▶ WHAT TO WORK ON
A faithful transcript of all the lines below, with no pictures, is the goal here.

▶ SUPPLIED INFORMATION
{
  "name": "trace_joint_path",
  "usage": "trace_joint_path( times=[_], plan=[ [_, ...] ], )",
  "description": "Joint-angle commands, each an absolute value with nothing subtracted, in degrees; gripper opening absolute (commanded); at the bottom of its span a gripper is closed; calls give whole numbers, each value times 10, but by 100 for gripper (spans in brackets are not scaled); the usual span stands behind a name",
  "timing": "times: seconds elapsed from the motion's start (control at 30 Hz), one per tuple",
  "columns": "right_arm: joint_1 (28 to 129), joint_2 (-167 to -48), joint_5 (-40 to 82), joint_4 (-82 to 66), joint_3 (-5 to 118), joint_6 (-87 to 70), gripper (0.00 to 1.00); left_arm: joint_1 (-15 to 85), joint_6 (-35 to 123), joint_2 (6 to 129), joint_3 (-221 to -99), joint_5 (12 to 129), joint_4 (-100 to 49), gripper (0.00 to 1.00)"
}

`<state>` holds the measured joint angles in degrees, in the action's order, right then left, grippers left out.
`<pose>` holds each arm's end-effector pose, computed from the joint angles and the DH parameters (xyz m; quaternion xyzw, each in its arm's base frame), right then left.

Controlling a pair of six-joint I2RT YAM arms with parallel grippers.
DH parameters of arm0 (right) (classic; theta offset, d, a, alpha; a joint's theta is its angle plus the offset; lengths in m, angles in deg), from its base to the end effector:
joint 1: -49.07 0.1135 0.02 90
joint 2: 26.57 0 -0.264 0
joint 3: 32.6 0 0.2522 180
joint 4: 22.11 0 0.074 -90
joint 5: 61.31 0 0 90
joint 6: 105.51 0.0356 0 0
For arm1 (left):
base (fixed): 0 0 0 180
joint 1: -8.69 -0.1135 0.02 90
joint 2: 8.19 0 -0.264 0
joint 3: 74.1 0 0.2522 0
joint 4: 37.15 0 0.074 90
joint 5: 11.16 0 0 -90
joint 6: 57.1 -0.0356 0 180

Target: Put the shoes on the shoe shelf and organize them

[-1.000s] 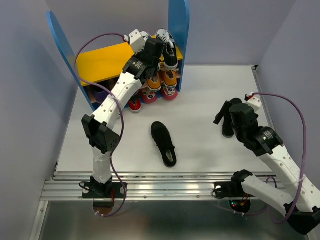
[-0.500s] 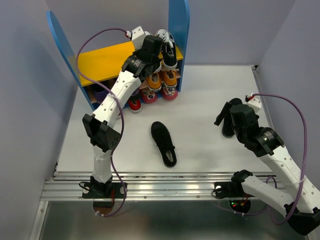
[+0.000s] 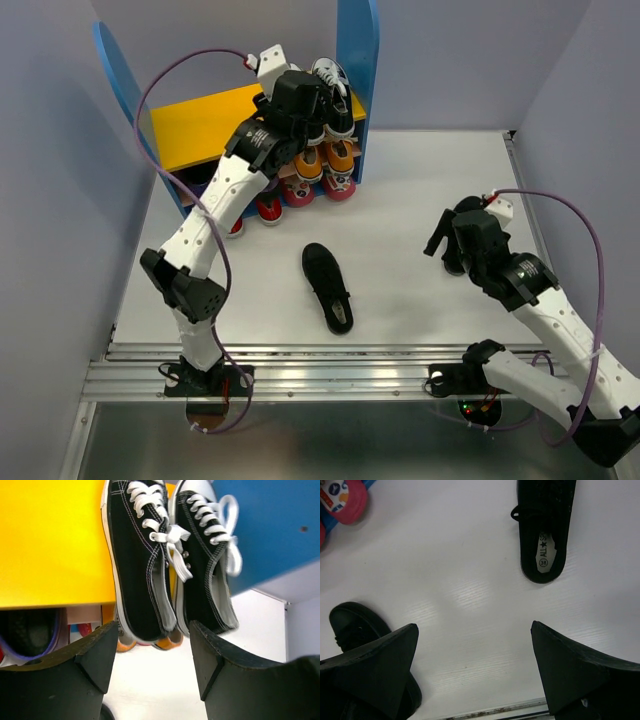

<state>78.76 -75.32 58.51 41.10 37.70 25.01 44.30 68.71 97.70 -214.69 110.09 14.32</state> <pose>0.1468 0.0633 0.3349 0.1881 0.8677 0.0355 0.4587 0.3356 -0.2177 0.4809 -0.1620 0.7727 -0.1597 0.5926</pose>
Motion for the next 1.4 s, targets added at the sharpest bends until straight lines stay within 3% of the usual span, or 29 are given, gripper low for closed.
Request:
trace_joint_path(
  times=[0.0,0.17,0.33,0.57,0.93,1.37],
  plan=[
    [788,-747,566,396,348,250,100,488,654,864,-2122,1175,146,70],
    [788,-754,558,379,330,254,100,543,686,773,-2028,1252,216,70],
    [782,-795,630,394,317,293,100,564,741,647,-1833,1234,212,70],
    [708,-897,615,329,321,262,99,567,793,485,-1604,1151,158,69],
    [595,-1017,542,208,336,182,95,567,789,485,-1560,1131,147,69],
    [595,-1063,521,163,343,168,88,568,796,482,-1556,1129,145,68]
  ],
)
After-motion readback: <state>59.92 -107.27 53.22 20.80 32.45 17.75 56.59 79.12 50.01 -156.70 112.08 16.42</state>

▶ YOUR SOLUTION
{
  "name": "trace_joint_path",
  "usage": "trace_joint_path( times=[_], plan=[ [_, ...] ], )",
  "description": "Joint-angle commands, each an absolute value with nothing subtracted, in degrees; gripper opening absolute (commanded); at the bottom of its span a gripper is closed; calls give whole numbers, each value times 10, but by 100 for gripper (spans in brackets are not scaled); the usual span stands behind a name",
  "timing": "times: seconds elapsed from the motion's start (control at 30 Hz), one per tuple",
  "columns": "right_arm: joint_1 (28 to 129), joint_2 (-167 to -48), joint_5 (-40 to 82), joint_4 (-82 to 66), joint_3 (-5 to 118), joint_6 (-87 to 70), gripper (0.00 to 1.00); left_arm: joint_1 (-15 to 85), joint_6 (-35 to 123), joint_2 (6 to 129), joint_3 (-221 to -99), joint_5 (12 to 129), joint_4 (-100 to 49), gripper (0.00 to 1.00)"
}

`<state>` holds the measured joint angles in degrees, in the action's order, right then left, grippers left out.
`<pose>` holds each arm's end-effector pose, computed from the joint angles and the DH parameters (xyz m; quaternion xyzw, each in its arm's base frame), right then left.

Controlling a pair of six-joint I2RT YAM arms with parallel grippers.
DH parameters of arm0 (right) (classic; theta offset, d, a, alpha; a joint's theta is its angle plus the offset; lengths in m, angles in deg), from its base to the end effector:
joint 1: -49.07 0.1135 0.02 90
joint 2: 26.57 0 -0.264 0
joint 3: 32.6 0 0.2522 180
joint 4: 22.11 0 0.074 -90
joint 5: 61.31 0 0 90
joint 6: 105.51 0.0356 0 0
For arm1 (left):
base (fixed): 0 0 0 180
joint 1: -8.69 -0.1135 0.02 90
joint 2: 8.19 0 -0.264 0
joint 3: 74.1 0 0.2522 0
joint 4: 37.15 0 0.074 90
joint 5: 11.16 0 0 -90
joint 6: 57.1 -0.0356 0 180

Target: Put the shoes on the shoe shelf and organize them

[-1.000s] 
[-0.500s] 
[+0.000s] 

<state>78.76 -75.32 58.51 41.10 37.70 25.01 44.30 68.71 97.70 -214.69 110.09 14.32</state> <pose>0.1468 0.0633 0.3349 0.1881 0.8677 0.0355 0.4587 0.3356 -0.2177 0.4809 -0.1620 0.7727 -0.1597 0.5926</pose>
Motion for the next 1.4 s, targets added at the sharpest bends until straight lines stay within 3% of the usual span, or 29 are given, gripper low for closed.
Request:
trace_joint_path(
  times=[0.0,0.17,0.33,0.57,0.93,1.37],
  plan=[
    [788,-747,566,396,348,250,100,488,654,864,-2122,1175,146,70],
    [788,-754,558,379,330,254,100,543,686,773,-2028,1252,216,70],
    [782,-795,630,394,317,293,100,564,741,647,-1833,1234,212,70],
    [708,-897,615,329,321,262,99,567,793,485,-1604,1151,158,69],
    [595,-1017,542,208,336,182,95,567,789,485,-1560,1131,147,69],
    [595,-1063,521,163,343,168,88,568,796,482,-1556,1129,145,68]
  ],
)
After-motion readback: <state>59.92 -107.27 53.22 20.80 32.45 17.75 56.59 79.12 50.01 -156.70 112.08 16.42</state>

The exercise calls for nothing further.